--- About this task ---
Before copying, set the pictures aside; then repeat every line below verbatim.
○ ○ ○ ○
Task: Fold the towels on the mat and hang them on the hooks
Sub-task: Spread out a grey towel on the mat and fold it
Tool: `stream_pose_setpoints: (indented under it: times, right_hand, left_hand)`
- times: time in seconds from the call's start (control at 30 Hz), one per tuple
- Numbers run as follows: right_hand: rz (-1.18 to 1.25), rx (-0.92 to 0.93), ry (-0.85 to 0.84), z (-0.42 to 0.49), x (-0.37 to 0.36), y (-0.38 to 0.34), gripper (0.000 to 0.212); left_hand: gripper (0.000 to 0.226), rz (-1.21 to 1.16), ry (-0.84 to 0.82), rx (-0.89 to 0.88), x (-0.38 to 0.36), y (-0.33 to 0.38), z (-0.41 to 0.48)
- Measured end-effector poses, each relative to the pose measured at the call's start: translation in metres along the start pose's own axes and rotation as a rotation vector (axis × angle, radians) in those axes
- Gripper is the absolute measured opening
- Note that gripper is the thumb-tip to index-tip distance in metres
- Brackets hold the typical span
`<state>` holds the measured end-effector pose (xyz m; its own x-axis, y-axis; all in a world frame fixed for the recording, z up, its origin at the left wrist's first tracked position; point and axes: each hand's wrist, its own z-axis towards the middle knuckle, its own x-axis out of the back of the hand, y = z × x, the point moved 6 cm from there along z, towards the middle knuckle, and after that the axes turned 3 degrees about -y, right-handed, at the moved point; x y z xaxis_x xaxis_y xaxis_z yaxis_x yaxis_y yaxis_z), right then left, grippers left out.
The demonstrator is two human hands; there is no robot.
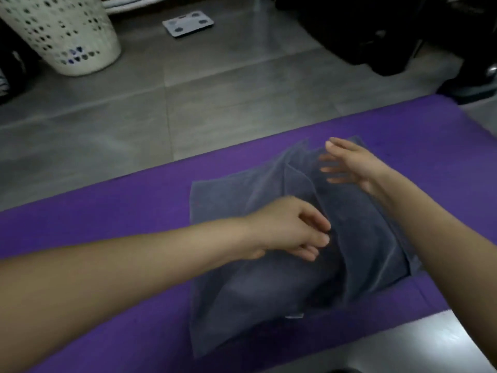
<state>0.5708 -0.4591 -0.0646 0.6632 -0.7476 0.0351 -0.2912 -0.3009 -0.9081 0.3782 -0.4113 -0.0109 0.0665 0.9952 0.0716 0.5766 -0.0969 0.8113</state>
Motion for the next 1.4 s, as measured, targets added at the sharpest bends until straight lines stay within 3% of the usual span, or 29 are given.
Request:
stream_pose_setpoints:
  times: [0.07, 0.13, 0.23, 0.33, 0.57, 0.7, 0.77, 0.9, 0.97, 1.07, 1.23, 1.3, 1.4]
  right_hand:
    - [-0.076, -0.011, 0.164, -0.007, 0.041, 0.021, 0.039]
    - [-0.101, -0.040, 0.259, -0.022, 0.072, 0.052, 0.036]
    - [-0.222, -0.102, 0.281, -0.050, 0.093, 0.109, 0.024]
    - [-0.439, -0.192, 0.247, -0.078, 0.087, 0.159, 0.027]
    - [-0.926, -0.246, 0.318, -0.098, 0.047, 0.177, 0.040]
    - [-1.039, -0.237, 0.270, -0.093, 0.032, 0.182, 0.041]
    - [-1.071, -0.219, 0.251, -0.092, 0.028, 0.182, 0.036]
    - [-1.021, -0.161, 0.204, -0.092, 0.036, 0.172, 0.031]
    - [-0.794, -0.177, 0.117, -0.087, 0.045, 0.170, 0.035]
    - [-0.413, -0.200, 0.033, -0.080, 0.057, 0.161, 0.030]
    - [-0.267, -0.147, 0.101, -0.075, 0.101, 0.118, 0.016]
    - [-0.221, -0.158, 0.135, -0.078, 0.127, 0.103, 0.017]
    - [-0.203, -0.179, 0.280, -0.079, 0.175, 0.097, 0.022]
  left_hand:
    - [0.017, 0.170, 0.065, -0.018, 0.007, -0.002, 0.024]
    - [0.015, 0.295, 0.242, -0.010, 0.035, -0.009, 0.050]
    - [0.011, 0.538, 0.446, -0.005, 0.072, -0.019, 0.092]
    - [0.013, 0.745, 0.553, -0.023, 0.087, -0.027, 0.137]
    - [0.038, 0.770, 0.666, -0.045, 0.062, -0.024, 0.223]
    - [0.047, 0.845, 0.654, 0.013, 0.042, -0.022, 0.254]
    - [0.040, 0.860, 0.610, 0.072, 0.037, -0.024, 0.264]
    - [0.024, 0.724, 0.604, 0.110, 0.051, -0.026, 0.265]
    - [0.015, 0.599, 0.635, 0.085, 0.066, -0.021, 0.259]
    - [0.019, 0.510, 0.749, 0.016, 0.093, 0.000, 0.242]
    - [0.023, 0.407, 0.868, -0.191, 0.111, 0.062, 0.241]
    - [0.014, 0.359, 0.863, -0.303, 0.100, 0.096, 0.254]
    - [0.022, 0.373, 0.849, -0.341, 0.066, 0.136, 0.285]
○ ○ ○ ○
--- Response to the task ---
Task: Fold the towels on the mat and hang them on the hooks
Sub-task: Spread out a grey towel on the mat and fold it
Tool: `stream_pose_setpoints: (indented under it: times, right_hand, left_hand)`
- times: time in seconds from the call's start (control at 30 Hz), one per tuple
- Numbers run as follows: right_hand: rz (-1.18 to 1.25), rx (-0.92 to 0.93), ry (-0.85 to 0.84), z (-0.42 to 0.49), x (-0.37 to 0.36), y (-0.38 to 0.34), gripper (0.000 to 0.212); left_hand: gripper (0.000 to 0.226), rz (-1.21 to 1.16), ry (-0.84 to 0.82), rx (-0.89 to 0.88), x (-0.38 to 0.36), y (-0.33 to 0.38), z (-0.41 to 0.48)
- Measured end-effector poses, each relative to the pose measured at the call's start: translation in metres along the start pose's own axes and rotation as a rotation vector (axis × angle, radians) in those axes
- Gripper is the absolute measured opening
- Note that gripper is the thumb-tip to index-tip distance in metres
- Brackets hold the typical span
`<state>` holds the measured end-effector pose (xyz m; its own x-axis, y-axis; all in a world frame fixed for the recording, z up, its origin at the left wrist's first tracked position; point and axes: each hand's wrist, its own z-axis towards the middle knuckle, its own x-axis out of the back of the hand, y = z × x, the point moved 6 cm from there along z, towards the middle knuckle, and after that the axes turned 3 degrees about -y, right-handed, at the moved point; x y z xaxis_x xaxis_y xaxis_z yaxis_x yaxis_y yaxis_z), right then left, grippers left out.
The demonstrator is two human hands; there is no robot.
<state>0.5708 -0.4591 -0.0646 0.6632 -0.7476 0.0351 -0.2912 -0.3009 -0.9081 0.3782 -0.4113 -0.0109 0.0665 0.9952 0.0716 0.5766 -0.0969 0.8113</state>
Motion for the next 1.4 s, as measured, targets added at the sharpest bends until straight lines stay within 3% of the usual span, or 29 are given.
Request:
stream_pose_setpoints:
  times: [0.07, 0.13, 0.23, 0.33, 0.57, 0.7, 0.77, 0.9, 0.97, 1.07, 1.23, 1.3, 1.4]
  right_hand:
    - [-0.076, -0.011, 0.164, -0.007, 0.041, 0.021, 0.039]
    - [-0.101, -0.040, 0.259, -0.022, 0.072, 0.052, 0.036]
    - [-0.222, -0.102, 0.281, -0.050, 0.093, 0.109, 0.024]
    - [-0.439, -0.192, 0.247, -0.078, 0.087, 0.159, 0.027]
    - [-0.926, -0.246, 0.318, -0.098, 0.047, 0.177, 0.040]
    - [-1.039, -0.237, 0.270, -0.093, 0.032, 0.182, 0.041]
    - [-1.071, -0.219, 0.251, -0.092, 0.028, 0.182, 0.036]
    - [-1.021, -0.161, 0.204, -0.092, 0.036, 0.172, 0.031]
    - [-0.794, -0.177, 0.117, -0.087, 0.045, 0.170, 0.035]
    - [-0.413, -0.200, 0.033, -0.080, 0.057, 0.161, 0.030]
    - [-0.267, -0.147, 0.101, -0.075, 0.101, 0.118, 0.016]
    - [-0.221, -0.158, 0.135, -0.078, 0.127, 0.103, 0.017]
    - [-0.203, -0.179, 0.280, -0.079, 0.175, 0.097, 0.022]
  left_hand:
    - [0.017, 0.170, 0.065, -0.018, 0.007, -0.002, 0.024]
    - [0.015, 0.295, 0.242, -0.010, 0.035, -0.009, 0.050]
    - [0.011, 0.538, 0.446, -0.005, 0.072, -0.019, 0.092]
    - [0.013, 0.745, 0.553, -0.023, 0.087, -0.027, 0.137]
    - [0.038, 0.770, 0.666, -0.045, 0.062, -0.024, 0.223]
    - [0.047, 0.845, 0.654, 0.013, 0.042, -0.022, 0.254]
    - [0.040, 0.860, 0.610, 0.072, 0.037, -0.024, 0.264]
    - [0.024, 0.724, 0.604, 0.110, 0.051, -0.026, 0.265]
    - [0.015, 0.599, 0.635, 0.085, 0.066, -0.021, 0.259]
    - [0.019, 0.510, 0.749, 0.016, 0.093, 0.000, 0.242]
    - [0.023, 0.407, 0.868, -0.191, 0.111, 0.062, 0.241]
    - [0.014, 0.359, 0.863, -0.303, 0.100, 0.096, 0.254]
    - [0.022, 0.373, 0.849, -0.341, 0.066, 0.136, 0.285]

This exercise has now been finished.